El arte por sí mismo es una experiencia visual que es parte fundamental de nuestro conocimiento y de una visión directa de la realidad (Bergson). Pero lo que vemos requiere inteligencia y capacidad intelectiva en orden al desvelamiento de los significados y mensajes implícitos de esa experiencia.
Con lo cual tendremos que remontar la manifestación artística a sus orígenes, conocerla, estar atentos a su trayectoria a través del tiempo, ir definiéndola y caracterizándola conforme a los acontecimientos y los hechos, analizar sus múltiples variaciones, sus significados y significaciones, sus retos y desafíos, sus ortodoxias y heterodoxias, sus transgresiones y provocaciones, sin calcular límites ni fronteras, dejando que el infinito dilema y su contexto fluyan hasta el presente.

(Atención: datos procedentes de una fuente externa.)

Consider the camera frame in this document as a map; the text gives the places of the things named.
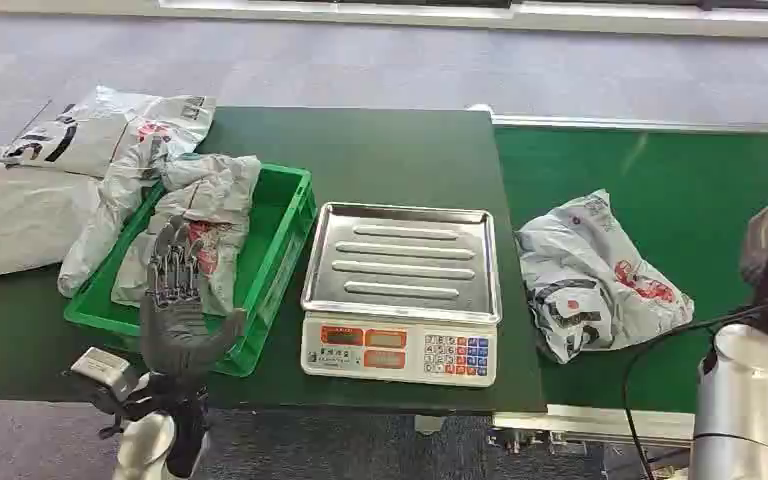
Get narrow crumpled grey parcel bag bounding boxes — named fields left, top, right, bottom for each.
left=57, top=129, right=183, bottom=299

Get white electronic scale steel tray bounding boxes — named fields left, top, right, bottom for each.
left=299, top=201, right=503, bottom=389

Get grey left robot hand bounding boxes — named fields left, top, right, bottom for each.
left=139, top=215, right=248, bottom=382

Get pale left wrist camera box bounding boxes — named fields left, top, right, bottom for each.
left=68, top=347, right=135, bottom=400

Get large flat white parcel bag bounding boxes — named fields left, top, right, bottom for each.
left=0, top=144, right=104, bottom=284

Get grey parcel bag black stripes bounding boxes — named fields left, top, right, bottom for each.
left=0, top=85, right=217, bottom=181

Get green plastic crate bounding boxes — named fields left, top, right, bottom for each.
left=63, top=162, right=318, bottom=378

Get black cable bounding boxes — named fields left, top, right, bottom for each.
left=621, top=303, right=768, bottom=480

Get grey parcel bag red print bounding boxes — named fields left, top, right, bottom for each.
left=110, top=152, right=263, bottom=317

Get green conveyor belt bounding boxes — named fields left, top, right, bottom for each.
left=489, top=113, right=768, bottom=453

Así es como llegamos a un punto crítico con la era actual de la pandemia –bien es verdad que antes hubo otras-, la cual no establece condiciones previas a seguir, con lo que si la situación anterior a la presencia de la peste ya comportaba una probable caída en picado, lo que se pone de manifiesto ahora, de acuerdo con la colombiana Doris Salcedo, es la impotencia del arte, su carencia de poder, que, según ella, es donde reside su esencia poética. No obstante, esta impotencia en la nueva etapa que se abre puede expandirse a todos los ámbitos –ya sean políticos, culturales, sociales, económicos, etc.-, cerrar puertas y anular los esfuerzos que estaban previstos.
A partir de aquí, ¿podríamos especular con una eliminación de los elementos visuales hasta ahora utilizados y sustituirlos por otros? ¿Sería posible? ¿Se podrían plantear y proponer otros materiales? ¿Se podrían articular otros espacios específicos? ¿Podría hacerse o promoverse una ruptura sin confines o estamos ante una nueva fase de su evolución?
Por tanto, ¿sin haberle precedido de ninguna declaración de crítica y cuestionamiento, se abrirán nuevas inflexiones y derivas dejando atrás las supercherías, sofisticaciones y frivolidades de las últimas décadas? O, quizás, es que simplemente se esté considerando el acometimiento de tanteos, ambigüedades, contradicciones o meras incógnitas a las que todos los implicados en el mundo del arte deberán hacer aportaciones y tributos.